*** Opening Given material ***

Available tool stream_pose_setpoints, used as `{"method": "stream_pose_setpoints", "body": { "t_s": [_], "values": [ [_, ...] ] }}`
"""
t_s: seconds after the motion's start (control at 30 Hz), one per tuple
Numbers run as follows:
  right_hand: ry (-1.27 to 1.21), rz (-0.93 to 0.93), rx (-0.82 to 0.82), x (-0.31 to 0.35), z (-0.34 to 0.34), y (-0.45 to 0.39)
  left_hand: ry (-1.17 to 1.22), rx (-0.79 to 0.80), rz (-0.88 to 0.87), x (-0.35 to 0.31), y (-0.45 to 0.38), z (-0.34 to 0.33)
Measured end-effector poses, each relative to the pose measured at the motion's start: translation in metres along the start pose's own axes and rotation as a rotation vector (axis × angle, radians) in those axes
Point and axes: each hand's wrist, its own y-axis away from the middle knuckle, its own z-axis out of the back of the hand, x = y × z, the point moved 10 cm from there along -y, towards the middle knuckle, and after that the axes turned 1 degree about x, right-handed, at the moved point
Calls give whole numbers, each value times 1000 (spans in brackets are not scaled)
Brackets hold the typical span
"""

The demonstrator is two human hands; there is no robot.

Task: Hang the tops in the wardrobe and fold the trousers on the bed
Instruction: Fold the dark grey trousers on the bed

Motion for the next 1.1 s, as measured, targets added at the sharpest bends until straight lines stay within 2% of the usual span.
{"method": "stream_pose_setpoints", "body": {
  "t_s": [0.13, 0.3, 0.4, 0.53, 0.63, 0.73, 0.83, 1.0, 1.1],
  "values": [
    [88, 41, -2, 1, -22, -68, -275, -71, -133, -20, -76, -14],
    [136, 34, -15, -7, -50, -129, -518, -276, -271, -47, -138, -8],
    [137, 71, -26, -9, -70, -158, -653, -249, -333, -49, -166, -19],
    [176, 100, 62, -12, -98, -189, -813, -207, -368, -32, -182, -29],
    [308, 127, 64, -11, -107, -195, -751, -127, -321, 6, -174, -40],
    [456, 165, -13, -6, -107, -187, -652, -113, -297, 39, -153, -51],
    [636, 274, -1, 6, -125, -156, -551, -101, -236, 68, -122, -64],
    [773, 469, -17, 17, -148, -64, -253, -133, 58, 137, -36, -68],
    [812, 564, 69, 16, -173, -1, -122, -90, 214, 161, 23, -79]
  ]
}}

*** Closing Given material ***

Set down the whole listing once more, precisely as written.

**Exercise response**
Available tool stream_pose_setpoints, used as `{"method": "stream_pose_setpoints", "body": { "t_s": [_], "values": [ [_, ...] ] }}`
"""
t_s: seconds after the motion's start (control at 30 Hz), one per tuple
Numbers run as follows:
  right_hand: ry (-1.27 to 1.21), rz (-0.93 to 0.93), rx (-0.82 to 0.82), x (-0.31 to 0.35), z (-0.34 to 0.34), y (-0.45 to 0.39)
  left_hand: ry (-1.17 to 1.22), rx (-0.79 to 0.80), rz (-0.88 to 0.87), x (-0.35 to 0.31), y (-0.45 to 0.38), z (-0.34 to 0.33)
Measured end-effector poses, each relative to the pose measured at the motion's start: translation in metres along the start pose's own axes and rotation as a rotation vector (axis × angle, radians) in those axes
Point and axes: each hand's wrist, its own y-axis away from the middle knuckle, its own z-axis out of the back of the hand, x = y × z, the point moved 10 cm from there along -y, towards the middle knuckle, and after that the axes turned 1 degree about x, right-handed, at the moved point
Calls give whole numbers, each value times 1000 (spans in brackets are not scaled)
Brackets hold the typical span
"""

The demonstrator is two human hands; there is no robot.

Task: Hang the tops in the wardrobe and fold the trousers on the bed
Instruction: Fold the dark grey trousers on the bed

Motion for the next 1.1 s, as measured, targets added at the sharpest bends until straight lines stay within 2% of the usual span.
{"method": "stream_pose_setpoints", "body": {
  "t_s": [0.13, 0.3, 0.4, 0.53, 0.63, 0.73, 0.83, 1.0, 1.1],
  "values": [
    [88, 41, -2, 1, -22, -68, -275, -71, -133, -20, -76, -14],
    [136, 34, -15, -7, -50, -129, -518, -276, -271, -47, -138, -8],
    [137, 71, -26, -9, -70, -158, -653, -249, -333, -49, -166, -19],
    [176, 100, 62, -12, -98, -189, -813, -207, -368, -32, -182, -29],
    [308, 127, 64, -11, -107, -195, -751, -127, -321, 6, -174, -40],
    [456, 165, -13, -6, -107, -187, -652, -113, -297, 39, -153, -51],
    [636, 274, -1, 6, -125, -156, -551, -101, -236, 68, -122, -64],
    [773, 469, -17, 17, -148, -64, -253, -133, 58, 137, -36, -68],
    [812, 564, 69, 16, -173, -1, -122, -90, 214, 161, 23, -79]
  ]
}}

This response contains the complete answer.